Typecasting (switching between types on-the-fly) is automatic where possible, but can be time-expensive if you want efficient code.

Python’s inbuilt data structures are: * tuples, with parentheses—immutable (you can’t change values once they exist) * lists, with square brackets—mutable (you can change values once they exist) * sets, as set()—unordered collection with no duplicates * dictionaries, with curly brackets—associated pairs of key:value

Note that all these data structures let you happily mix data types… But the cost is that Python runs more slowly than, e.g., C++.

mytuple = (0, 1, 2, 3)
print(
    f"You can index: {mytuple[1]}"
)  # this uses a string method which replaces {} with the argument of format

You can index: 1

Tuples are immutable, meaning that you cannot reassign values to them. Python will give TypeError if you try to do so. We can test this using a try...except block: if a TypeError occurs in the assignment statement below, we should see the printed message:

try:
    mytuple[0] = 100
except TypeError:
    print("A TypeError occurred")

A TypeError occurred

… and indeed we do.

mylist = [0, 1, 2, 3]
print("This time reassignment works:")
mylist[0] = "I can store a string!"
print(mylist)

This time reassignment works:
['I can store a string!', 1, 2, 3]

myset = {0, 1, 2, 3}
print(myset)

{0, 1, 2, 3}

myset.add("string!")  # you can use both ' and " to declare a string
print(f"Adding is easy: {myset}")

Adding is easy: {0, 1, 2, 3, 'string!'}

myset.add(0)
print(f"But remember, duplicates don't count! {myset}")

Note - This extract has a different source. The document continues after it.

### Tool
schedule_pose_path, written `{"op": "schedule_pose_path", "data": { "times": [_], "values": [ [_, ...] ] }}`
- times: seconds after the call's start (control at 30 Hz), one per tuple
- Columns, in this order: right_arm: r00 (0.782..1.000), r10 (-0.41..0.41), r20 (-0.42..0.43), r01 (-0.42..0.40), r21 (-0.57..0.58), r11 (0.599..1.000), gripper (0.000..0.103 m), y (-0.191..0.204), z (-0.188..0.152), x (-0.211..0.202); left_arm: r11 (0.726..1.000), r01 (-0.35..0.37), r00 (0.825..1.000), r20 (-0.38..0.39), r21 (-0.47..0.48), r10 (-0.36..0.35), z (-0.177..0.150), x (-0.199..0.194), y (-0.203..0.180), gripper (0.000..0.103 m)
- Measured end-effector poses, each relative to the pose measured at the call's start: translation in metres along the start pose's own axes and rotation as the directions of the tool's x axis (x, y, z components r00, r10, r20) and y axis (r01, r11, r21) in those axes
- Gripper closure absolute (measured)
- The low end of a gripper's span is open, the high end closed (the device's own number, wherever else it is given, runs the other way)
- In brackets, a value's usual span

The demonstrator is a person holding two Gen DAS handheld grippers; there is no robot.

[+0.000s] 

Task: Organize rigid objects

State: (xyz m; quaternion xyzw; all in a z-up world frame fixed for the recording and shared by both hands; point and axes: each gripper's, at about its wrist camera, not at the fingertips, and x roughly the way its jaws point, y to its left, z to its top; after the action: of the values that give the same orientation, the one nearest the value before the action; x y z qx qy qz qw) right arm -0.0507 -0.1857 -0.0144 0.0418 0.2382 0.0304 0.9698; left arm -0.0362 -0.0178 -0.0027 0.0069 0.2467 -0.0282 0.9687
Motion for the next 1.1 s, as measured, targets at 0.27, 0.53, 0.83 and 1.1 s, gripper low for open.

But remember, duplicates don't count! {0, 1, 2, 3, 'string!'}

Almost anything can be a key or a value:

mydict = {"firstkey": 1, "secondkey": 2, 3: "three"}
print(mydict)

{'firstkey': 1, 'secondkey': 2, 3: 'three'}

print(mydict["firstkey"])
print(mydict["secondkey"])
print(mydict[3])

1
2
three

print(f"Get the keys (note lack of ordering): {mydict.keys()}")
print(f"Get the values: {mydict.values()}")

Get the keys (note lack of ordering): dict_keys(['firstkey', 'secondkey', 3])
Get the values: dict_values([1, 2, 'three'])

try:
    print("The next line should generate a KeyError...")
    print(f" {mydict[2]}")
except KeyError:
    print("...and indeed it did.")

The next line should generate a KeyError...
...and indeed it did.

INDEXING

• Indexing starts from 0

• Index with square brackets [start : stop : step]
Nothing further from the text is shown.